= What you will do =
Every line below that contains the word "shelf" must be copied.

# # # #

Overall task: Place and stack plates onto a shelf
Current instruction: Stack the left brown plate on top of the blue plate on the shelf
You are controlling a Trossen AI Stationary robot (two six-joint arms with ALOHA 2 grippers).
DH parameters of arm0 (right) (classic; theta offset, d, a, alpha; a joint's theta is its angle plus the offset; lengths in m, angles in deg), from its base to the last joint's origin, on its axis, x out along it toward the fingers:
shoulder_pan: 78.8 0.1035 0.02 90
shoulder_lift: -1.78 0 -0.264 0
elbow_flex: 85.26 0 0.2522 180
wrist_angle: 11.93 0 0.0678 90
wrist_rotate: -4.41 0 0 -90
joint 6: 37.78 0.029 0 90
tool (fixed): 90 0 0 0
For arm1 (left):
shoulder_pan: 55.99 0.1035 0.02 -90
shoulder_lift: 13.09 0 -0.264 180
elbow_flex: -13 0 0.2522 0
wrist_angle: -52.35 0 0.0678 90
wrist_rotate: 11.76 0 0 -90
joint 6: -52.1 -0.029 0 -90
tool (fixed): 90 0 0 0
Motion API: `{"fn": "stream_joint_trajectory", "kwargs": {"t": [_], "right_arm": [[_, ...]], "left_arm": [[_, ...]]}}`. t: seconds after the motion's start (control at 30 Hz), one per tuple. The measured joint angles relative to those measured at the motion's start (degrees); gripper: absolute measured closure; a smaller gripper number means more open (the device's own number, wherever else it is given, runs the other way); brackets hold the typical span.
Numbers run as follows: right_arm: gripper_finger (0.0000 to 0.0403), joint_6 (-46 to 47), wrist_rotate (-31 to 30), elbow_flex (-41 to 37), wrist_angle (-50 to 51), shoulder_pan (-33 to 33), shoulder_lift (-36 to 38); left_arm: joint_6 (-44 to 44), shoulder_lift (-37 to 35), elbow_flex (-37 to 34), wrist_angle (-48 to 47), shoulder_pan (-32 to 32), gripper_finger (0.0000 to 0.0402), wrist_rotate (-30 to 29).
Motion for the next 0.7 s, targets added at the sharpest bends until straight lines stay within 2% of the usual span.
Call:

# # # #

= Response to this exercise =
Overall task: Place and stack plates onto a shelf
Current instruction: Stack the left brown plate on top of the blue plate on the shelf

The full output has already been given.